Lines in the data below that contain the word "appreciate" are to be copied.

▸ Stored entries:
———

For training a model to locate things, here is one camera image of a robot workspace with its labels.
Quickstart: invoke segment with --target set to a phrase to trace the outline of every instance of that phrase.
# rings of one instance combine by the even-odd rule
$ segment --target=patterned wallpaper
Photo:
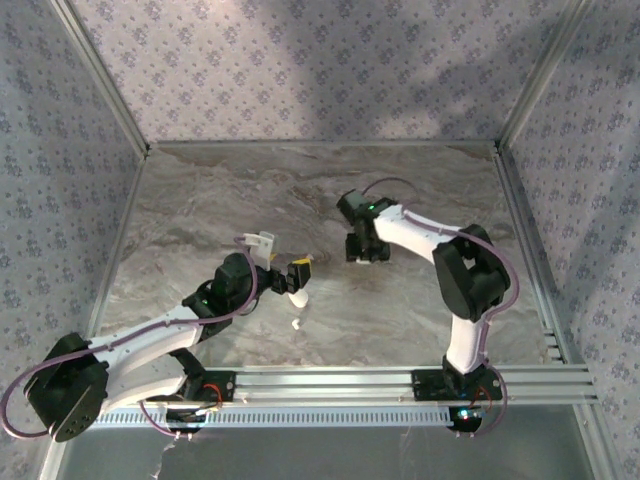
[[[640,6],[599,2],[513,147],[559,313],[640,478]]]
[[[74,3],[153,142],[496,138],[565,2]]]
[[[0,2],[0,391],[84,331],[137,167],[48,2]],[[11,417],[41,430],[24,397]],[[0,478],[34,442],[0,431]]]

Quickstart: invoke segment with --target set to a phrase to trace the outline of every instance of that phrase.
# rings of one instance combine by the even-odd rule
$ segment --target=gray marble surface
[[[344,261],[344,192],[401,176],[420,189],[412,209],[436,221],[484,226],[520,272],[522,296],[496,317],[494,363],[547,361],[542,327],[504,195],[488,152],[449,147],[191,147],[148,160],[103,332],[153,318],[211,278],[243,232],[278,235],[275,264],[313,257],[310,301],[299,310],[266,292],[254,313],[194,348],[208,366],[437,365],[450,313],[435,269],[401,248],[391,262]],[[374,195],[408,200],[392,182]],[[299,318],[301,328],[292,321]]]

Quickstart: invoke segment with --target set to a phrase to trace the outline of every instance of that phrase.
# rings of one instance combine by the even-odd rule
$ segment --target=white object
[[[249,253],[256,266],[266,271],[271,270],[271,252],[276,240],[275,235],[269,232],[260,232],[258,235],[245,233],[243,236],[245,245],[250,247]]]
[[[296,293],[287,293],[291,303],[293,303],[298,308],[304,308],[309,303],[309,294],[303,290],[302,288],[298,290]]]
[[[434,222],[413,212],[409,212],[409,214],[419,222],[432,225],[440,230],[460,230],[460,227]],[[450,235],[430,232],[407,221],[402,215],[402,205],[393,205],[384,209],[373,220],[373,225],[378,238],[383,242],[404,247],[416,255],[426,258],[431,263],[433,263],[433,251],[438,244],[448,242],[453,238]],[[453,315],[451,342],[446,357],[449,363],[463,375],[475,370],[482,361],[479,347],[483,323],[483,319],[474,323],[471,320]]]

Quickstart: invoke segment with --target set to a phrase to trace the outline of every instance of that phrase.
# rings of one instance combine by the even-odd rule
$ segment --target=small white piece
[[[304,291],[302,288],[298,290],[296,293],[288,293],[289,299],[291,303],[293,303],[298,308],[304,308],[307,306],[309,302],[309,294]]]
[[[257,267],[264,268],[266,271],[271,270],[271,252],[273,244],[276,240],[275,235],[269,232],[260,232],[243,234],[245,245],[249,247],[251,258]]]

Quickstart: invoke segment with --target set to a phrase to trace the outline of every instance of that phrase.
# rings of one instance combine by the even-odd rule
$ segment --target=purple cable
[[[142,410],[142,414],[144,415],[144,417],[147,419],[147,421],[151,424],[153,428],[155,428],[161,434],[167,435],[168,437],[176,436],[175,433],[165,428],[162,428],[160,425],[156,423],[156,421],[153,418],[151,418],[151,415],[149,415],[149,412],[147,412],[147,409],[144,406],[144,402],[138,402],[138,405],[140,405],[140,410]]]
[[[439,229],[437,227],[434,227],[433,225],[429,225],[429,224],[423,223],[420,220],[417,220],[417,219],[411,217],[411,212],[407,212],[406,209],[407,209],[406,206],[402,207],[402,216],[409,223],[411,223],[411,224],[413,224],[413,225],[415,225],[417,227],[423,228],[425,230],[428,230],[429,232],[445,234],[445,235],[449,235],[449,236],[452,236],[452,237],[461,237],[461,238],[464,238],[465,240],[469,240],[470,242],[473,242],[476,245],[481,246],[482,248],[488,250],[490,253],[495,255],[504,264],[505,268],[509,272],[509,275],[510,275],[510,277],[512,279],[513,294],[511,295],[509,300],[507,300],[505,303],[499,305],[494,310],[491,310],[487,314],[487,316],[485,318],[485,322],[482,325],[482,330],[480,331],[480,339],[479,339],[479,342],[478,342],[478,346],[479,346],[479,350],[481,352],[481,355],[484,356],[484,352],[486,351],[485,349],[486,349],[486,344],[487,344],[487,337],[489,335],[489,327],[490,327],[490,324],[491,324],[491,320],[497,314],[502,313],[505,310],[507,310],[508,308],[512,307],[513,304],[516,303],[516,301],[518,300],[518,297],[520,296],[520,280],[518,279],[518,274],[516,272],[515,267],[513,266],[511,261],[500,250],[498,250],[496,247],[494,247],[490,243],[485,242],[481,238],[474,237],[473,235],[469,235],[468,233],[465,233],[465,232],[460,232],[460,231],[456,231],[456,230],[450,230],[448,228]],[[507,384],[504,381],[504,377],[502,376],[502,374],[493,365],[489,364],[489,360],[486,357],[483,358],[482,363],[484,364],[484,366],[486,368],[491,370],[498,377],[498,381],[500,382],[500,389],[502,390],[502,409],[500,410],[500,413],[498,414],[498,416],[496,417],[495,421],[491,425],[489,425],[488,427],[480,430],[479,433],[471,434],[470,436],[473,436],[473,437],[477,437],[477,436],[480,436],[480,435],[485,435],[485,434],[491,432],[493,429],[495,429],[500,424],[502,419],[504,418],[504,415],[505,415],[505,413],[507,411],[507,404],[508,404]]]
[[[60,365],[61,363],[64,363],[64,362],[82,358],[85,355],[94,355],[96,353],[101,353],[106,350],[119,347],[127,342],[130,342],[135,338],[138,338],[141,335],[144,335],[145,333],[151,332],[158,328],[167,328],[171,325],[209,325],[212,323],[218,323],[218,322],[224,322],[224,321],[230,320],[236,315],[239,315],[240,313],[244,312],[244,310],[251,304],[251,302],[256,296],[256,292],[258,290],[258,272],[256,271],[256,265],[253,259],[251,258],[251,255],[249,254],[249,250],[244,244],[244,237],[236,237],[233,239],[233,241],[236,243],[238,248],[244,254],[245,258],[247,259],[247,262],[249,263],[249,269],[251,270],[251,292],[249,293],[249,296],[247,297],[247,300],[244,302],[244,304],[242,304],[238,309],[236,309],[231,313],[227,313],[226,315],[221,315],[219,317],[214,317],[214,318],[196,318],[191,320],[174,319],[169,322],[159,321],[157,323],[148,325],[136,332],[130,333],[129,335],[126,335],[122,338],[119,338],[118,340],[114,340],[110,345],[102,345],[100,347],[89,348],[87,350],[80,350],[78,352],[61,355],[59,357],[51,358],[49,360],[42,362],[39,365],[36,365],[34,367],[27,369],[9,384],[9,386],[7,387],[7,390],[2,395],[2,400],[0,400],[0,425],[2,425],[2,428],[4,428],[5,431],[12,437],[19,438],[19,439],[38,438],[38,437],[47,435],[48,432],[46,430],[43,430],[41,432],[33,432],[33,433],[21,432],[20,430],[16,429],[13,425],[11,425],[11,423],[9,422],[8,413],[7,413],[9,398],[11,397],[11,394],[13,393],[13,391],[16,389],[18,385],[20,385],[20,383],[22,383],[25,380],[25,378],[30,377],[37,372],[40,372],[49,367],[53,367],[54,365]]]

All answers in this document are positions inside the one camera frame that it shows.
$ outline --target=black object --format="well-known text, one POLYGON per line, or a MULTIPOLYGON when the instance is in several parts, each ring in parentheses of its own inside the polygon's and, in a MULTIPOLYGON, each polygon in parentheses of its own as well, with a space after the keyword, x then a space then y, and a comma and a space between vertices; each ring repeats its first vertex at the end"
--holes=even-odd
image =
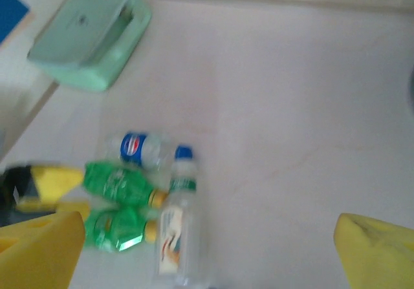
POLYGON ((0 209, 11 209, 20 197, 39 197, 31 172, 32 166, 6 169, 0 176, 0 209))

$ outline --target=bottle label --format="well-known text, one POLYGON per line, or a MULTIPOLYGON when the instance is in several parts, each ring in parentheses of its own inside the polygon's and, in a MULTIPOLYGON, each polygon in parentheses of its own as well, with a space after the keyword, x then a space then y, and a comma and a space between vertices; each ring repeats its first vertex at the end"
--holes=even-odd
POLYGON ((122 140, 120 154, 122 160, 142 166, 141 150, 146 134, 127 133, 122 140))
POLYGON ((116 211, 106 211, 96 219, 93 235, 95 245, 101 250, 112 250, 111 241, 107 238, 107 236, 111 230, 112 219, 115 216, 115 213, 116 211))
POLYGON ((160 217, 160 274, 177 273, 180 265, 182 209, 166 208, 160 217))
POLYGON ((101 195, 119 203, 146 205, 154 199, 155 191, 139 171, 115 168, 107 177, 101 195))
POLYGON ((197 184, 194 179, 181 177, 171 179, 169 184, 169 192, 180 191, 180 190, 191 190, 195 191, 197 184))

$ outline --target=blue label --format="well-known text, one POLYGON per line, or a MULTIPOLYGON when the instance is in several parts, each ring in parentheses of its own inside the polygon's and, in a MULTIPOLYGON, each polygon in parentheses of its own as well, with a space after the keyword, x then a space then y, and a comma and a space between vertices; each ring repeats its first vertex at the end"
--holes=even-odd
POLYGON ((127 133, 121 143, 121 158, 126 162, 142 166, 141 150, 146 134, 127 133))

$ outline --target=crushed plastic bottle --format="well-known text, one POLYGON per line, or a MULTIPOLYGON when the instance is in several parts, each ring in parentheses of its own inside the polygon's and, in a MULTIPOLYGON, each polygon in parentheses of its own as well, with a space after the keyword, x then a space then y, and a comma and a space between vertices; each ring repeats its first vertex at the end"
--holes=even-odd
POLYGON ((177 145, 166 134, 128 132, 106 140, 106 159, 121 159, 151 171, 170 168, 177 145))
POLYGON ((141 242, 155 242, 157 223, 132 207, 92 210, 85 221, 85 245, 106 252, 121 252, 141 242))
POLYGON ((83 187, 93 195, 129 206, 161 207, 167 193, 155 189, 138 169, 106 161, 85 165, 83 187))

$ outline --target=box lid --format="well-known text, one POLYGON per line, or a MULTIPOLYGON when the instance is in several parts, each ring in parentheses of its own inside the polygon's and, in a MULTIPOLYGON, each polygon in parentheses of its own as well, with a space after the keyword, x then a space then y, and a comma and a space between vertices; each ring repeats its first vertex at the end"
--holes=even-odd
POLYGON ((30 49, 36 63, 78 66, 87 63, 118 18, 127 0, 66 0, 30 49))

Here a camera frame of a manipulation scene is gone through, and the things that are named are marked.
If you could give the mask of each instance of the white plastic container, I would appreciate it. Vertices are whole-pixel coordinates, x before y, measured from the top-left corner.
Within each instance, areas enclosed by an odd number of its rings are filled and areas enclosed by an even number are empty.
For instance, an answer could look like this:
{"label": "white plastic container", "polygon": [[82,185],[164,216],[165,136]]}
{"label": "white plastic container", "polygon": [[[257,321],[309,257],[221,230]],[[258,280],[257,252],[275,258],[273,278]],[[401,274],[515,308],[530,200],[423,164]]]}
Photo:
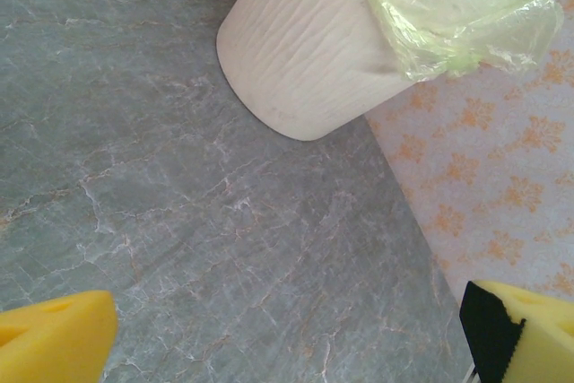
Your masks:
{"label": "white plastic container", "polygon": [[230,86],[272,129],[318,139],[413,83],[367,0],[238,0],[217,51]]}

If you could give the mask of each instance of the marble countertop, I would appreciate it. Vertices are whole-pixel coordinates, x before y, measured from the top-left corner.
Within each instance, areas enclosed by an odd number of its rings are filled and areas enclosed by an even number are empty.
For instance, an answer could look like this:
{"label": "marble countertop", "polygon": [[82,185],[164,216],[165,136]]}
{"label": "marble countertop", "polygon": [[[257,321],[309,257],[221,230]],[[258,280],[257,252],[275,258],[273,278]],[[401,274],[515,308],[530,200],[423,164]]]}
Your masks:
{"label": "marble countertop", "polygon": [[0,1],[0,309],[113,291],[106,382],[460,381],[366,122],[303,144],[253,118],[214,49],[233,1]]}

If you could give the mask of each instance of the black foam piece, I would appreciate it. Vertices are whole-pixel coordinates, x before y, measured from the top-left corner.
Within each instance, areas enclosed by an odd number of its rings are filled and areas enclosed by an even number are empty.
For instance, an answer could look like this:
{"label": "black foam piece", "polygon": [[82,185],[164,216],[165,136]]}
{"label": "black foam piece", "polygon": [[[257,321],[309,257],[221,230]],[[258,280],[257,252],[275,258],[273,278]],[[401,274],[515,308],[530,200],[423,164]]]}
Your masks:
{"label": "black foam piece", "polygon": [[469,282],[460,321],[481,382],[502,383],[526,320],[513,323],[502,300]]}

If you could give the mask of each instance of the orange floral pattern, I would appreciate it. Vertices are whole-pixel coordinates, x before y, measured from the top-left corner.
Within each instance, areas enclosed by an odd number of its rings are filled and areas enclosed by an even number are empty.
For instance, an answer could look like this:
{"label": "orange floral pattern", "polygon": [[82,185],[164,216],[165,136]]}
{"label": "orange floral pattern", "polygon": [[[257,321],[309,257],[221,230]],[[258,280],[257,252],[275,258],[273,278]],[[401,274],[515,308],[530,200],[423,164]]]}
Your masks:
{"label": "orange floral pattern", "polygon": [[537,71],[440,77],[367,116],[459,299],[486,278],[574,300],[574,0],[559,1]]}

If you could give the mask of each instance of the transparent plastic bag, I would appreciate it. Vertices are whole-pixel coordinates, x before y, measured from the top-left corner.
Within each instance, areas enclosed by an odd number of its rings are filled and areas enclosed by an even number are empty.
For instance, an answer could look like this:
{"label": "transparent plastic bag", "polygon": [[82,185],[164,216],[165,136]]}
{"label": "transparent plastic bag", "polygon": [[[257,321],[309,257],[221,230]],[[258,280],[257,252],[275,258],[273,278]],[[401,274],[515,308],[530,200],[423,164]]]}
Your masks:
{"label": "transparent plastic bag", "polygon": [[563,21],[554,0],[369,0],[400,70],[424,81],[484,62],[509,72],[537,65]]}

———

▸ Written answer:
If you could give the mask of each instance of the white plastic container, I would appreciate it. Vertices are whole-pixel coordinates, x before y, measured from the top-left corner.
If you could give the mask of each instance of the marble countertop, I would appreciate it. Vertices are whole-pixel coordinates, x before y, measured from the top-left corner.
If you could give the mask of each instance of the black foam piece, I would appreciate it. Vertices are whole-pixel coordinates, x before y, measured from the top-left corner.
If you could give the mask of each instance of the orange floral pattern, I would appreciate it. Vertices are whole-pixel coordinates, x before y, measured from the top-left corner.
If you could give the mask of each instance of the transparent plastic bag, I would appreciate it. Vertices are whole-pixel coordinates, x before y, measured from the top-left corner.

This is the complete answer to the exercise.